Entendendo melhor o caso:
Em 17 de maio, o ministro Cristiano Zanin suspendeu sua própria decisão sobre a prorrogação da desoneração, dando 60 dias para que Legislativo e Executivo chegassem a uma solução consensual. Em 17 de julho, o ministro Edson Fachin prorrogou a medida até 11 de setembro, suspendendo temporariamente os efeitos da decisão que barrou a desoneração.
A disputa entre Legislativo e Executivo, que culminou no Judiciário, envolve a Lei 14.784/2023, que prorrogou a desoneração da folha até 31 de dezembro de 2027. No final de 2023, visando equilibrar as contas públicas, o presidente Luiz Inácio Lula da Silva editou a Medida Provisória 1.202/2023. O texto previa a retomada gradual da carga tributária sobre 17 atividades econômicas e a limitação das compensações tributárias decorrentes de decisões judiciais, além da reintrodução da tributação sobre o setor de eventos.
Posteriormente, o Congresso aprovou a Lei 14.784/2023, que, além de prorrogar a desoneração desses setores, diminuiu para 8% a alíquota da contribuição previdenciária incidente sobre a folha de pagamento dos municípios. A norma foi vetada por Lula, mas o veto foi derrubado pelo Congresso.

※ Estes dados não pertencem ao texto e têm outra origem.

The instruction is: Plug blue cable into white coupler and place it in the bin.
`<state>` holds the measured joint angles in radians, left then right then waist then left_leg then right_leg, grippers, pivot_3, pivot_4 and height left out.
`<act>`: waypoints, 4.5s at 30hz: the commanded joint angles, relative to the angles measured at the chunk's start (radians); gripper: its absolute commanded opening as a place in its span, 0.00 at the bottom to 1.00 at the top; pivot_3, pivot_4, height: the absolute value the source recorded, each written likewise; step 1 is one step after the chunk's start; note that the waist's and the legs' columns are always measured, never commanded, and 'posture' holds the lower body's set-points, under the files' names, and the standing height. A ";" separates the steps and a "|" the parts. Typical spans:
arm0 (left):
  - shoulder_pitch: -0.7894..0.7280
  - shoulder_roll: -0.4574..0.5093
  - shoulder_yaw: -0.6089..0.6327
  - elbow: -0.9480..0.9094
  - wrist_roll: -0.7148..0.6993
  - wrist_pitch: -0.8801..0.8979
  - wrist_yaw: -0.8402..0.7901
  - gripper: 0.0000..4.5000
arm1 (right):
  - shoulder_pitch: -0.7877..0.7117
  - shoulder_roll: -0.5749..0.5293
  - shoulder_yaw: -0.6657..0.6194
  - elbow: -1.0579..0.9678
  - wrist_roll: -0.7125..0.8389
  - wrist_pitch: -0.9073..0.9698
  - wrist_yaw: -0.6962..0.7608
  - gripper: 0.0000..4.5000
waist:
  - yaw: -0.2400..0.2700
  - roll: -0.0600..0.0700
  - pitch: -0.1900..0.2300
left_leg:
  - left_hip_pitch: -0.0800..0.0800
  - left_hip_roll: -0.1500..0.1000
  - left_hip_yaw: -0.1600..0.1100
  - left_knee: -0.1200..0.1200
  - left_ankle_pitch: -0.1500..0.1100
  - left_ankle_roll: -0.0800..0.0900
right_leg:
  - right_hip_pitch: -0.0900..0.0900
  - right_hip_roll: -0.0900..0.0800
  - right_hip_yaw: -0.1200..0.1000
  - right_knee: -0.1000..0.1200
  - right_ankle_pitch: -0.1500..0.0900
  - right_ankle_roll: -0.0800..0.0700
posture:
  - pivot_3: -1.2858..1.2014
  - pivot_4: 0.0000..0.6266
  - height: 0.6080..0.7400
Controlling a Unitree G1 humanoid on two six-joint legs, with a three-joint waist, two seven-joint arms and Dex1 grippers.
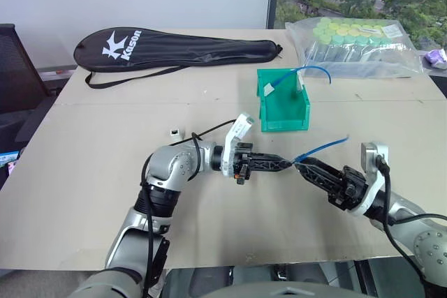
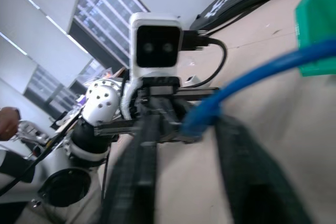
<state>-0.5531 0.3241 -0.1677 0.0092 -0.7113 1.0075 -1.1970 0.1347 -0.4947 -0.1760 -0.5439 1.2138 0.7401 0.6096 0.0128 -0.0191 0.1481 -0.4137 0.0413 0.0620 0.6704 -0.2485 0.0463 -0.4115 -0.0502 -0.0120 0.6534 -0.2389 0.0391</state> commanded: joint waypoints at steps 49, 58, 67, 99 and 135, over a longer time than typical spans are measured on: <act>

Em resposta, o Partido dos Trabalhadores (PT) ingressou com uma ação direta de inconstitucionalidade no STF, questionando a validade de dispositivos da lei. O ministro Zanin suspendeu trechos da norma e depois paralisou os efeitos de sua própria decisão para permitir que o Executivo e o Legislativo chegassem a um consenso.
Este caso ilustra a complexidade das interações entre Executivo, Legislativo e Judiciário na administração de políticas tributárias e fiscais. A decisão da juíza Sílvia Figueiredo Marques destaca a importância de respeitar os princípios constitucionais para assegurar previsibilidade e segurança jurídica às empresas.